_EXERCISE PROMPT_
Search the listing for the word "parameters" and say how many lines have it, nothing besides.

_DATASET_
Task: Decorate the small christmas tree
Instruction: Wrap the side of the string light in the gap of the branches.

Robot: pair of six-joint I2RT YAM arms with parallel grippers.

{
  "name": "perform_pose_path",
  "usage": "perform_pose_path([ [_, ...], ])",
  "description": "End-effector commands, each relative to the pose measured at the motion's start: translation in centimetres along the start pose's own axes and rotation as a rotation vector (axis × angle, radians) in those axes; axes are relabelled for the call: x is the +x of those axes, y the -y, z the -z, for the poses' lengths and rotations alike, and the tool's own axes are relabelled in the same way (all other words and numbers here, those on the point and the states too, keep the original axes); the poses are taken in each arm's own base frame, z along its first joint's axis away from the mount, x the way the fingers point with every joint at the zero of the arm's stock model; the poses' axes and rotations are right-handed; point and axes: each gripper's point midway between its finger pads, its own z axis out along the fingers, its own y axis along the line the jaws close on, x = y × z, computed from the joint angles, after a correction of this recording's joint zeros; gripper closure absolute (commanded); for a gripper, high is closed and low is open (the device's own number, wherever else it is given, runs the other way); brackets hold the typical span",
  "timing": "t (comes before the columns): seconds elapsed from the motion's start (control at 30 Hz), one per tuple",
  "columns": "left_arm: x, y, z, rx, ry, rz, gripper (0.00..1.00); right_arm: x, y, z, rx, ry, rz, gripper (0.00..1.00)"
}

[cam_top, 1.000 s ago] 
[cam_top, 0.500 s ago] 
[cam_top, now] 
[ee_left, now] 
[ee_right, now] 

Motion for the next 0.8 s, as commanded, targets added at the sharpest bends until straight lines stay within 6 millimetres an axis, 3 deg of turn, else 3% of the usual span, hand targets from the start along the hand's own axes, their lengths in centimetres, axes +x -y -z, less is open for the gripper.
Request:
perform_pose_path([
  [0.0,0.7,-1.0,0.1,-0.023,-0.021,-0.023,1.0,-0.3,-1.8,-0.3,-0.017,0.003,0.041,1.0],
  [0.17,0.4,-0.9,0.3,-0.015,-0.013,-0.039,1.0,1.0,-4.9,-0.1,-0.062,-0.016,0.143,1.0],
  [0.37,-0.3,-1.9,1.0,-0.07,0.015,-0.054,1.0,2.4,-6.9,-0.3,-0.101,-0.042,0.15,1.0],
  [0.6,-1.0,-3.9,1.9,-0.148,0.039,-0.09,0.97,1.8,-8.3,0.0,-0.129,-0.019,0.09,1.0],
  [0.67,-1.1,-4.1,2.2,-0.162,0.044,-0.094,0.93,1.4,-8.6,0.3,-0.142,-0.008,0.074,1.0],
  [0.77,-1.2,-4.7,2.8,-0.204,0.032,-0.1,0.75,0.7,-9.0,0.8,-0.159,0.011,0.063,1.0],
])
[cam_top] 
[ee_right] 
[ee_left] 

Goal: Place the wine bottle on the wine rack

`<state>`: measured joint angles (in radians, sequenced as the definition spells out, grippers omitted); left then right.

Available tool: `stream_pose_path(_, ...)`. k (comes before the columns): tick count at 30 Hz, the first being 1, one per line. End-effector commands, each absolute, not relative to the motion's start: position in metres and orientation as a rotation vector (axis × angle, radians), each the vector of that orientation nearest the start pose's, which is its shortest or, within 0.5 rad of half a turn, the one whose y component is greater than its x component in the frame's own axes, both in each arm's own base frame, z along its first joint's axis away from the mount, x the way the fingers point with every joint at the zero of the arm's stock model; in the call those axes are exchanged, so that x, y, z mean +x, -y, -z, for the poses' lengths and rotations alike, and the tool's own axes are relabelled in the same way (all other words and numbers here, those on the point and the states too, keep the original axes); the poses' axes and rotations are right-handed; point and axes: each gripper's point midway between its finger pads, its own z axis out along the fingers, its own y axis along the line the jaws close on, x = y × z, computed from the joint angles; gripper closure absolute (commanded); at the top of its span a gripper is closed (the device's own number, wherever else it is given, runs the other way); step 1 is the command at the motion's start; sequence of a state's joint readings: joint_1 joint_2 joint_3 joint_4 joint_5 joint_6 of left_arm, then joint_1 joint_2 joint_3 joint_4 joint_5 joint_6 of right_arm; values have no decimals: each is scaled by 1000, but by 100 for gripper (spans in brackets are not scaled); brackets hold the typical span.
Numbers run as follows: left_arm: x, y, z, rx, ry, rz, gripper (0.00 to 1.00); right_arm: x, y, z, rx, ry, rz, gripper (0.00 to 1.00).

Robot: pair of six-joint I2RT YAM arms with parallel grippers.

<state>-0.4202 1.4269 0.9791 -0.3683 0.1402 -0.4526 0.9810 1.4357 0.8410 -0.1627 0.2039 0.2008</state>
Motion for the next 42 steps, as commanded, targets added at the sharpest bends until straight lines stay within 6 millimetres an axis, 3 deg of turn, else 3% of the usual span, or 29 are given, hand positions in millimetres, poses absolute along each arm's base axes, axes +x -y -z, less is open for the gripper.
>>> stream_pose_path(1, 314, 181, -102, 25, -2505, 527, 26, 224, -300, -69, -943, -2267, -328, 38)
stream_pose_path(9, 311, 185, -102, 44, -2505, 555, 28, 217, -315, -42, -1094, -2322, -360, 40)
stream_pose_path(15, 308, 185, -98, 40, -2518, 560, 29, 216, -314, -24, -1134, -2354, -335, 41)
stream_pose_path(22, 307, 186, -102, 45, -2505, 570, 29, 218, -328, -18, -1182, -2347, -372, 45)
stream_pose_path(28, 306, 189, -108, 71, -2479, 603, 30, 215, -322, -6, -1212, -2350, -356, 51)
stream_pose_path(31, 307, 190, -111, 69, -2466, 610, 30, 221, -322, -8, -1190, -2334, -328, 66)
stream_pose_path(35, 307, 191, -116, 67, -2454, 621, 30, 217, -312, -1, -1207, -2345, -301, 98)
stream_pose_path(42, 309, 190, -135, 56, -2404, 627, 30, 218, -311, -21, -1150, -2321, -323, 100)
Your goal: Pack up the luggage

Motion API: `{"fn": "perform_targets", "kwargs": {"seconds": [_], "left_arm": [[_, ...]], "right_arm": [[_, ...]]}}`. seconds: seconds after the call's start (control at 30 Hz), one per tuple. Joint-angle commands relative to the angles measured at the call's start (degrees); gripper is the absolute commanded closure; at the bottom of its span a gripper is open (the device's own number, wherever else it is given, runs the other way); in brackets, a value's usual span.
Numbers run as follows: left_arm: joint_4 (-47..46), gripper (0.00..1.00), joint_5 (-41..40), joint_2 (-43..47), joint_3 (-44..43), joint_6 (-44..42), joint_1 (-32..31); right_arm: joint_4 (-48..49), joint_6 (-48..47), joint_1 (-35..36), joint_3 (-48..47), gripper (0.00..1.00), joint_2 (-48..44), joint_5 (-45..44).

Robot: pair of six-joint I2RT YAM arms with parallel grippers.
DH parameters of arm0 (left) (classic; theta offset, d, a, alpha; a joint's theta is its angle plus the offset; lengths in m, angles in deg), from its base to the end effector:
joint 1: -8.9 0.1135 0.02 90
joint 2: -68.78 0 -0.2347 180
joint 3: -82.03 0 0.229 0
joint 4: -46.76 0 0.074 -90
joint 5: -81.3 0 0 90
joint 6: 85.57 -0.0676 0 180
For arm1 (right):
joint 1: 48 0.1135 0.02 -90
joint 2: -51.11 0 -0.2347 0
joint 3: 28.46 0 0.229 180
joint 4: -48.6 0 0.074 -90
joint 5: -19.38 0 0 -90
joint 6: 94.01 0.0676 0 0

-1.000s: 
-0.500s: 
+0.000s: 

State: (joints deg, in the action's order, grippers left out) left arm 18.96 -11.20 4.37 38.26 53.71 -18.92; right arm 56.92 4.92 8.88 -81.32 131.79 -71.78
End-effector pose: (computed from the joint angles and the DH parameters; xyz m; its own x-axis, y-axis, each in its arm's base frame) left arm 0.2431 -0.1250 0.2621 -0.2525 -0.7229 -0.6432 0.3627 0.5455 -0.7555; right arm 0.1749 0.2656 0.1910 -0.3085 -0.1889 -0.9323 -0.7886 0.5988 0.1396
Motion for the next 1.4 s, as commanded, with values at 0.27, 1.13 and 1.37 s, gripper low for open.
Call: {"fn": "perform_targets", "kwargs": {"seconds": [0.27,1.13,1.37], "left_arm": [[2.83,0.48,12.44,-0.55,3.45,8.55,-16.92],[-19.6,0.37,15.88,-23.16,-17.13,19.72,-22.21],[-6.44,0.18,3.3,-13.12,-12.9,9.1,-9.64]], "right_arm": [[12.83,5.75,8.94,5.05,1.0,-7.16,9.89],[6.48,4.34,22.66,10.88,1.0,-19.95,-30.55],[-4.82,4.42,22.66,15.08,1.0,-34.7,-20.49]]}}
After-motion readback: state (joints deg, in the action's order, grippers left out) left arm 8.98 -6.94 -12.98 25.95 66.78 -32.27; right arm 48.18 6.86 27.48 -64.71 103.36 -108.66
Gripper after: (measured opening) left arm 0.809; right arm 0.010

_ANSWER TO THE EXERCISE_
2